---- Data shown

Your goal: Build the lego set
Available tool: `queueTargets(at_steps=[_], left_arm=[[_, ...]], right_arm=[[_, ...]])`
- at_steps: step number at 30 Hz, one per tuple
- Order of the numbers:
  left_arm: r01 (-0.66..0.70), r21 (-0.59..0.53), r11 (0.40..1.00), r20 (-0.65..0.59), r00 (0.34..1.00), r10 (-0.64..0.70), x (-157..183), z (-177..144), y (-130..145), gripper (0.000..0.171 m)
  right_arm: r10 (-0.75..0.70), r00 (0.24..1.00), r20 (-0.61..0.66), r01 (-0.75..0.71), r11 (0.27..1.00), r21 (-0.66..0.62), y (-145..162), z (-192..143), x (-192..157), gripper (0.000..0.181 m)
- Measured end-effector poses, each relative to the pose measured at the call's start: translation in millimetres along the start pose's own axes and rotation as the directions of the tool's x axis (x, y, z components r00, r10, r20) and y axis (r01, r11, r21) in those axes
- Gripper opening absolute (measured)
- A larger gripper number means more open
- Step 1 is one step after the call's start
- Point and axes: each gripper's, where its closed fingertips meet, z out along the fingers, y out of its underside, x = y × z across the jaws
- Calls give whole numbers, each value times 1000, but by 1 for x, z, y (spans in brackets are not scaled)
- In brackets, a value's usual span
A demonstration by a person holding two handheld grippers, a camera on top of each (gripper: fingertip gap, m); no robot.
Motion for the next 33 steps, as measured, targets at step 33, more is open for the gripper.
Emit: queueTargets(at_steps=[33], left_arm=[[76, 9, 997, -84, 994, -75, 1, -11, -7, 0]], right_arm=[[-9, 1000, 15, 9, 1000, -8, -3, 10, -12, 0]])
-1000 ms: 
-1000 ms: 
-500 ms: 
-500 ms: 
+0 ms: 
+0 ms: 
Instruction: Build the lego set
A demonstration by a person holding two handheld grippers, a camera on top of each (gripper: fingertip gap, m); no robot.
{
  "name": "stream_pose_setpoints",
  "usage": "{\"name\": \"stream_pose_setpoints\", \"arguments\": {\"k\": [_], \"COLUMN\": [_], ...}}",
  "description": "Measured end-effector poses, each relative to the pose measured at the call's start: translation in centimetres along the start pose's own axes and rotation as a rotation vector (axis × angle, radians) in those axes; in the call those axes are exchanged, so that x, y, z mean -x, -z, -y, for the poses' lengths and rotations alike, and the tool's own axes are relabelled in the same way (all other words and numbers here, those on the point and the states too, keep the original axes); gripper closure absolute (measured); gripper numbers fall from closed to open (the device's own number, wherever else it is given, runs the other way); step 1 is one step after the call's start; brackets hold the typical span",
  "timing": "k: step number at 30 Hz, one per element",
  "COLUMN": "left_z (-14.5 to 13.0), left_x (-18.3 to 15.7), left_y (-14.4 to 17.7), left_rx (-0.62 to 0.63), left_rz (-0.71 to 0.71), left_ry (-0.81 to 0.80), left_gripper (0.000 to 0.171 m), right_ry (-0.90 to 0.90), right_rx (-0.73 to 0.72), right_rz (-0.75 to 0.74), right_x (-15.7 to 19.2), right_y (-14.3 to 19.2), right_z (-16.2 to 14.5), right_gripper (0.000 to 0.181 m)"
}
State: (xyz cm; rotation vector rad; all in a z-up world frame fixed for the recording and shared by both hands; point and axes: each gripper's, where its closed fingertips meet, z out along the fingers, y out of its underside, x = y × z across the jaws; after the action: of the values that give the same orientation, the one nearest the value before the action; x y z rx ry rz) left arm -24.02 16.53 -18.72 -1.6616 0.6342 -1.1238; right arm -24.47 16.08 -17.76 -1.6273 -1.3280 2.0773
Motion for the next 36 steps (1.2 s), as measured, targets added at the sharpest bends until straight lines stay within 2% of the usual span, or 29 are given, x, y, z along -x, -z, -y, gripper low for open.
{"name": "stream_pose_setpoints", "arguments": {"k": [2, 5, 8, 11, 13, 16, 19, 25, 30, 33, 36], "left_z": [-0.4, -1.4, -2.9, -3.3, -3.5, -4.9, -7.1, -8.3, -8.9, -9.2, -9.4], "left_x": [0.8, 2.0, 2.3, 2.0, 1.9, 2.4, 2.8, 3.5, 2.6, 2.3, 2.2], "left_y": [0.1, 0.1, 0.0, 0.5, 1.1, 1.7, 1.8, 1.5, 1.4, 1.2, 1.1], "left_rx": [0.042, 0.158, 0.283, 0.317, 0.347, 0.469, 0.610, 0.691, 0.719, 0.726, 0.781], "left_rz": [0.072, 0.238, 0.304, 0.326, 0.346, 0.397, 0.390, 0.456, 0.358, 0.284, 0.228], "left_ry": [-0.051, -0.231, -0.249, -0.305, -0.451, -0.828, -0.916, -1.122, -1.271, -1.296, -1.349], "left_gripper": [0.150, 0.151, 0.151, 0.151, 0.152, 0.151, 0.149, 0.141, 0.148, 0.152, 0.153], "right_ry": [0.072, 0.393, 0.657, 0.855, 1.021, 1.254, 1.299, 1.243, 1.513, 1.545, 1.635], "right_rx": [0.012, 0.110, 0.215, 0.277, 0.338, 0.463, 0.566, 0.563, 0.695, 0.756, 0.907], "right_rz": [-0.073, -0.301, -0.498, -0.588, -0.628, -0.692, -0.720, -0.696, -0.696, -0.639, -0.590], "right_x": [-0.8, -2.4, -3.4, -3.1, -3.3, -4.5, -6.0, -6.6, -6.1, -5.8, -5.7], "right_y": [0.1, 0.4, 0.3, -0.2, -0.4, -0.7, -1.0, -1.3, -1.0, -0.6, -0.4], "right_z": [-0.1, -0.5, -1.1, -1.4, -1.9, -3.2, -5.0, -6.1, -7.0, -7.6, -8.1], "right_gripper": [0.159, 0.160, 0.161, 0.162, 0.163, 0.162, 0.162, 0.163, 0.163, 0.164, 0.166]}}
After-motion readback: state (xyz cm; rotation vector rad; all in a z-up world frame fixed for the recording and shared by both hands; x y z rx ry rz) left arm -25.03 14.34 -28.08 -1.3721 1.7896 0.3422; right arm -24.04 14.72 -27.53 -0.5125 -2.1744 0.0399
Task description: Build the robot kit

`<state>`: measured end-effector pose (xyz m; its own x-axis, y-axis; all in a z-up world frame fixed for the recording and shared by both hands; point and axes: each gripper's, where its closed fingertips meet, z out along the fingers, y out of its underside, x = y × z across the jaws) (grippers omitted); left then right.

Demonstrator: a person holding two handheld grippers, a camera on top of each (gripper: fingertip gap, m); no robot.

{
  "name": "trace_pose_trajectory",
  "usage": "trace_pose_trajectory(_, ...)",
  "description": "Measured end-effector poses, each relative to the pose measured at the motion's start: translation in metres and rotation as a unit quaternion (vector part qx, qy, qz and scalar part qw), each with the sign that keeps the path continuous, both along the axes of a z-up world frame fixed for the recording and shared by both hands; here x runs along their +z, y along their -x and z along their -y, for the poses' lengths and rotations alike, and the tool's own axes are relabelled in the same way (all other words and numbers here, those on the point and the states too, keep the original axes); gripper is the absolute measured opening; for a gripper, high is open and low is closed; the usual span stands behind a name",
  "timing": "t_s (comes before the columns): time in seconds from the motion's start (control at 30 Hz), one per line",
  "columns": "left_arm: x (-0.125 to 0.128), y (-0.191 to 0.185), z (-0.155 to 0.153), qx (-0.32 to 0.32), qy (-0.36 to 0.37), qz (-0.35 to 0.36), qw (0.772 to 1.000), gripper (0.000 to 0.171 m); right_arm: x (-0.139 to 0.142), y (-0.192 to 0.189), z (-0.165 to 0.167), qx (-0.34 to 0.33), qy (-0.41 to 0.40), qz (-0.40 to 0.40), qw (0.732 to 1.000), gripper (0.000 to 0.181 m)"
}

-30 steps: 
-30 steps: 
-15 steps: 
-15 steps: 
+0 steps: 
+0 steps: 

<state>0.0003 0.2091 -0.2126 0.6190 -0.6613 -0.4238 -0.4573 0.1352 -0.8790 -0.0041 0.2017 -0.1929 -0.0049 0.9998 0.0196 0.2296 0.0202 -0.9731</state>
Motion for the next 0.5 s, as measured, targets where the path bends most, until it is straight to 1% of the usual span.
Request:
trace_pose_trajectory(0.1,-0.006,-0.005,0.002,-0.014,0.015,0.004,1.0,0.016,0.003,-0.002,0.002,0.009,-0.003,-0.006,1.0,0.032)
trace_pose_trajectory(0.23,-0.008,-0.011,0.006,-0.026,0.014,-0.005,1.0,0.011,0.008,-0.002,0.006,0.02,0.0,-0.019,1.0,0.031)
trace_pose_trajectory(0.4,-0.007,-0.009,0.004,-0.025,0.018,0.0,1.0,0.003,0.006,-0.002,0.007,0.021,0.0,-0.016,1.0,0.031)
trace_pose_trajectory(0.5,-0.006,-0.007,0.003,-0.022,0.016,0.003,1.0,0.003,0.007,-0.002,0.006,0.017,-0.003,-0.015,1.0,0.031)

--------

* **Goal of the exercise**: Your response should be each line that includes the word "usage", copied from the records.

* **Answer space**:
  "usage": "{\"name\": \"stream_pose_setpoints\", \"arguments\": {\"k\": [_], \"COLUMN\": [_], ...}}",
  "usage": "trace_pose_trajectory(_, ...)",

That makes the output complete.